For instance, Antonio Suarez, facilities director at Midland (Texas) Memorial Hospital, says that his hospital thought it did well in the area of energy conservation until it actually began benchmarking its performance. Once it realized how much energy it was wasting, the hospital began making systematic changes to improve efficiency.

Midland Memorial chose to use the Environmental Protection Agency’s (EPA) Energy Star Portfolio Manager. According to the 2015 Sustainable Operations Survey, the EPA program is the third most popular energy-performance monitoring tool/activity used by hospitals. Setting annual budget and performance targets, and conducting energy audits ranked No. 1 and 2, respectively.
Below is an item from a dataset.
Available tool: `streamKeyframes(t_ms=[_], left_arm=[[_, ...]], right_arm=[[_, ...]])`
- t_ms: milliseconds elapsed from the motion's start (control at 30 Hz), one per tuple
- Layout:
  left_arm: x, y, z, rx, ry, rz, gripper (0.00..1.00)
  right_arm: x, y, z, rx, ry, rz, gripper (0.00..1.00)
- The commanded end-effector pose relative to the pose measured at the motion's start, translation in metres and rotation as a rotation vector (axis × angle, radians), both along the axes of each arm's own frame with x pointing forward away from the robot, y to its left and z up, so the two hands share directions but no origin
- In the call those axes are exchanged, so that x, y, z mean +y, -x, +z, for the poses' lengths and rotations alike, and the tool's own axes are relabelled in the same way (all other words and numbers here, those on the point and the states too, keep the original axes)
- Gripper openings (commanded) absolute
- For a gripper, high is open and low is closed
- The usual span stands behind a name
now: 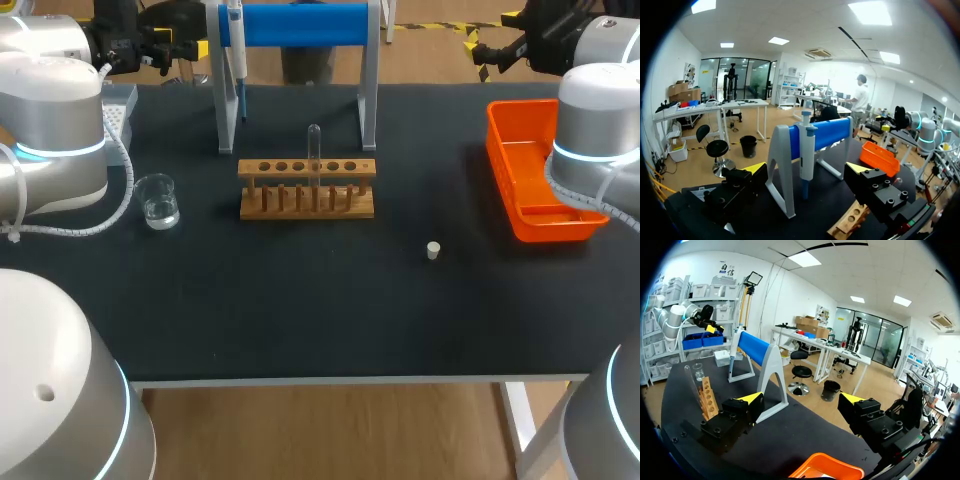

Another tool being adopted by hospitals is the Energy To Care platform, developed by the American Society for Healthcare Engineering (ASHE). This program integrates into the Energy Star Portfolio Manager and allows facility managers and the C-suite to easily visualize and share energy data and performance metrics. The organization announced at its annual conference that 1,700 hospitals are using the program, including Spaulding Rehabilitation Hospital Boston, which ASHE named as its 2016 Energy Champion.

Spaulding Rehabilitation Hospital developed a strategic energy master plan that included retrocommissioning its HVAC system and optimizing lighting controls. The strategy helped the hospital to reduce its energy use by nearly 15 percent last year.

UF Health, Gainesville, Fla., also was recognized with an Energy to Care Award for cutting its energy use after optimizing and retrocommissioning its building automation systems at two hospitals. These measures have helped the health system to save more than $5 million in less than five years.